“In the volume Psychologies of 1925 I took the field as an exponent of purposive psychology. Anticipating a little the course of history, I shall here assume that the purposive nature of human action is no longer in dispute, and in this article shall endeavour to define and to justify that special form of purposive psychology which is now pretty widely known as hormic psychology. But first a few words in justification of this assumption.
Fifteen years ago American psychologists displayed almost without exception a complete blindness to the most peculiar, characteristic, and important feature of human and animal activity, namely, its goal-seeking. All bodily actions and all phases of experience were mechanical reactions to stimuli, and all learning was the modification of such reactions by the addition of one reaction to another according to the mechanical principles of association. The laws of learning were the laws of frequency, of recency, and of effect ; and, though the law of effect as formulated by Thorndike may have suggested to some few minds that the mechanical principles involved were not so clear as might be wished, the laws of frequency and recency could give rise to no such misgivings. The law of effect, with its uncomfortable suggestion of an effect that somehow causes its cause, was pretty generally regarded as something to be got rid of by the substitution of some less ambiguous and more clearly mechanical formula.

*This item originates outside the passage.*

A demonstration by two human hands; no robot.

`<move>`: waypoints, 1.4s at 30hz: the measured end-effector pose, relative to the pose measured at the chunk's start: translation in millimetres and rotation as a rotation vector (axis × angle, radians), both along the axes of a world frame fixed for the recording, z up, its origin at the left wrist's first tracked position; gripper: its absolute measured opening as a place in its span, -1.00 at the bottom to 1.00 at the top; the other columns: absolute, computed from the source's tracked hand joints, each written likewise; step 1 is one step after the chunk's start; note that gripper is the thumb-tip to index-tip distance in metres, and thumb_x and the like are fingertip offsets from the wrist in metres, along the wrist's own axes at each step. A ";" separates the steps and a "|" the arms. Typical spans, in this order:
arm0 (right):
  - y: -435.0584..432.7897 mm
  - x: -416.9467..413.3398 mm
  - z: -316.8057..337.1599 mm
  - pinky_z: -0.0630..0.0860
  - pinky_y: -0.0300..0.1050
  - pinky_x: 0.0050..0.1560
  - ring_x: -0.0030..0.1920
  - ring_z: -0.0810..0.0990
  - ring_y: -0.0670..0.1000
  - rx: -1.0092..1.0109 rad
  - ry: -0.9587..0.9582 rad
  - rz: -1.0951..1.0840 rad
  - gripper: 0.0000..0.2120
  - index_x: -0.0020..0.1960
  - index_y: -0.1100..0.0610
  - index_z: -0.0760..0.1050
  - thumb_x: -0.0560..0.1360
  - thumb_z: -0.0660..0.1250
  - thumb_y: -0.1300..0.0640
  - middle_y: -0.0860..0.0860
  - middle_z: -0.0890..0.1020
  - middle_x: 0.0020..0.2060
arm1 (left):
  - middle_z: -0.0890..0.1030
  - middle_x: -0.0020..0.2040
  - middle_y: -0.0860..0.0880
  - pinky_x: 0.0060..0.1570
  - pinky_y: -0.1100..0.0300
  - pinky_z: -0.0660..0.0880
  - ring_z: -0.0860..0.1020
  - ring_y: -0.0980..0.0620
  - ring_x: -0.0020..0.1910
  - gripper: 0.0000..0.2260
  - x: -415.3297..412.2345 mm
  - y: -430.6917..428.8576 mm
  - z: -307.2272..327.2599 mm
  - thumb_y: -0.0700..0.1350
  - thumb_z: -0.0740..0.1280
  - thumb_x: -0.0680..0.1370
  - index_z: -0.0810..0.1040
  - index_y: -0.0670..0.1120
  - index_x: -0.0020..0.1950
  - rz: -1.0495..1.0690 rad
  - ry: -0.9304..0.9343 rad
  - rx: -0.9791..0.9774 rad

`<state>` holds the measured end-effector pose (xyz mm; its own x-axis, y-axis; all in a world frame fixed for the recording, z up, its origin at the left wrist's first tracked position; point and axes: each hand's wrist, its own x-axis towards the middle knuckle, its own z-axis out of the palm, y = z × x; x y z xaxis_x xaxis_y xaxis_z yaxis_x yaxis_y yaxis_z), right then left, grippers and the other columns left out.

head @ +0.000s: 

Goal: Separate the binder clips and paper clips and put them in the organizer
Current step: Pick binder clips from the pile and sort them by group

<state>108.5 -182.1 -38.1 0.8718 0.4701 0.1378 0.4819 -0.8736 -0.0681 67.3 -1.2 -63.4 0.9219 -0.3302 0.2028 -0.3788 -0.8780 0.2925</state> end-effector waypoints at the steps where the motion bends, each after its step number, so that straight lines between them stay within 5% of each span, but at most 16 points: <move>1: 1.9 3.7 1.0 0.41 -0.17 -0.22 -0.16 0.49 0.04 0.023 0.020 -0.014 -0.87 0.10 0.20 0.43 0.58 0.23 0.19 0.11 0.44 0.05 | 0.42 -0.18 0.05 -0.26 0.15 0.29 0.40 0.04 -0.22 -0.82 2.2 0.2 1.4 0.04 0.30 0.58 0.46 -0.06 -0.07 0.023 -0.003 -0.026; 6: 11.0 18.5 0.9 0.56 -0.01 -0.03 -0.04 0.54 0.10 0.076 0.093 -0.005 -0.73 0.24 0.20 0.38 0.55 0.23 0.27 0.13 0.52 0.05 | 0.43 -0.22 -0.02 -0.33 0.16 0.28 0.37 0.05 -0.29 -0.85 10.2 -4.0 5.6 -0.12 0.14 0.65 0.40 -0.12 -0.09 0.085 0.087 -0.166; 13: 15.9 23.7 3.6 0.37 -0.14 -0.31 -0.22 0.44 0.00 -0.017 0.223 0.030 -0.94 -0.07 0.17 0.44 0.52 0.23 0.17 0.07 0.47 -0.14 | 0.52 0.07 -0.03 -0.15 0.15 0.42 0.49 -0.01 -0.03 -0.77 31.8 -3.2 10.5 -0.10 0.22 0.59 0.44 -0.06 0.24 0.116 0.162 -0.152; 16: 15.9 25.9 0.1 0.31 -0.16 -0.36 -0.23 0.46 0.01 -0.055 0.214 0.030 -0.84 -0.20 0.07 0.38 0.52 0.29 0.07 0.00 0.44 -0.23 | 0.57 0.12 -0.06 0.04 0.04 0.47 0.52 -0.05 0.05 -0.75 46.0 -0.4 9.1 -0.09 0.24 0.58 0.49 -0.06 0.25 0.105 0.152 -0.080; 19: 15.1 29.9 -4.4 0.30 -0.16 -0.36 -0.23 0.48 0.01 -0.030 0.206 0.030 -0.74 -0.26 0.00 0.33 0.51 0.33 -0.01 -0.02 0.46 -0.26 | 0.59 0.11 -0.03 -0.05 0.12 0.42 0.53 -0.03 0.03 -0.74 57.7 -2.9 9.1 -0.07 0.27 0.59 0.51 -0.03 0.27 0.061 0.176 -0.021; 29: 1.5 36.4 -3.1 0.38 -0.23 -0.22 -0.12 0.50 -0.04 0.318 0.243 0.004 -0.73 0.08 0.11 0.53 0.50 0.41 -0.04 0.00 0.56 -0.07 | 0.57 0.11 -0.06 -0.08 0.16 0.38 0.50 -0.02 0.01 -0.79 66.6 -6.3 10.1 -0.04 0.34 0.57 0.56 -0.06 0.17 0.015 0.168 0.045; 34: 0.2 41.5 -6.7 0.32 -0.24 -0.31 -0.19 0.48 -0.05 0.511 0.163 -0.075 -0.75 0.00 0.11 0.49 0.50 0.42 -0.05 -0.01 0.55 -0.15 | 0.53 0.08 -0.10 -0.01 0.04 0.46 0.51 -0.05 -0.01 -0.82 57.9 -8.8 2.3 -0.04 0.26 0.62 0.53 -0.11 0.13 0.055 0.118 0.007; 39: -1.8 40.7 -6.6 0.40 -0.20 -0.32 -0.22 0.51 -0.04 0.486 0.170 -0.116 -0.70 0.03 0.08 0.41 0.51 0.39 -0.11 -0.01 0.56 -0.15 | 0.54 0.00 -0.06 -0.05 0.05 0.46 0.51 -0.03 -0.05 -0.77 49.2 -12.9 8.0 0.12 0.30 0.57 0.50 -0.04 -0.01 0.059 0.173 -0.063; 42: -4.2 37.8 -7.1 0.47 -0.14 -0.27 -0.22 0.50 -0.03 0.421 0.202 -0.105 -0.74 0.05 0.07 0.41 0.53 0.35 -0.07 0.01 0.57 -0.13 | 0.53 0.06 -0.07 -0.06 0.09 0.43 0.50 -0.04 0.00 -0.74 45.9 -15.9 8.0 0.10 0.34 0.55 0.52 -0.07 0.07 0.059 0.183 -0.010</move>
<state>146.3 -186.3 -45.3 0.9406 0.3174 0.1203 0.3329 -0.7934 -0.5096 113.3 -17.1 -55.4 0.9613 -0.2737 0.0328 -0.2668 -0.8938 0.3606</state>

Now, happily, all this is changed ; the animal psychologists have begun to realise that any description of animal behaviour which ignores its goal-seeking nature is futile, any ‘explanation’ which leaves it out of account, fictitious, and any experimentation which ignores motivation, grossly misleading ; they are busy with the study of ‘drives’,’sets’, and ‘incentives’. It is true that their recognition of goal-seeking is in general partial and grudging ; they do not explicitly recognise that a ‘set’ is a set toward an end, that ‘a drive’ is an active striving toward a goal, that an ‘incentive’ is some-thing that provokes such active striving. The terms ‘striving’ and ‘conation’ are still foreign to their vocabularies.”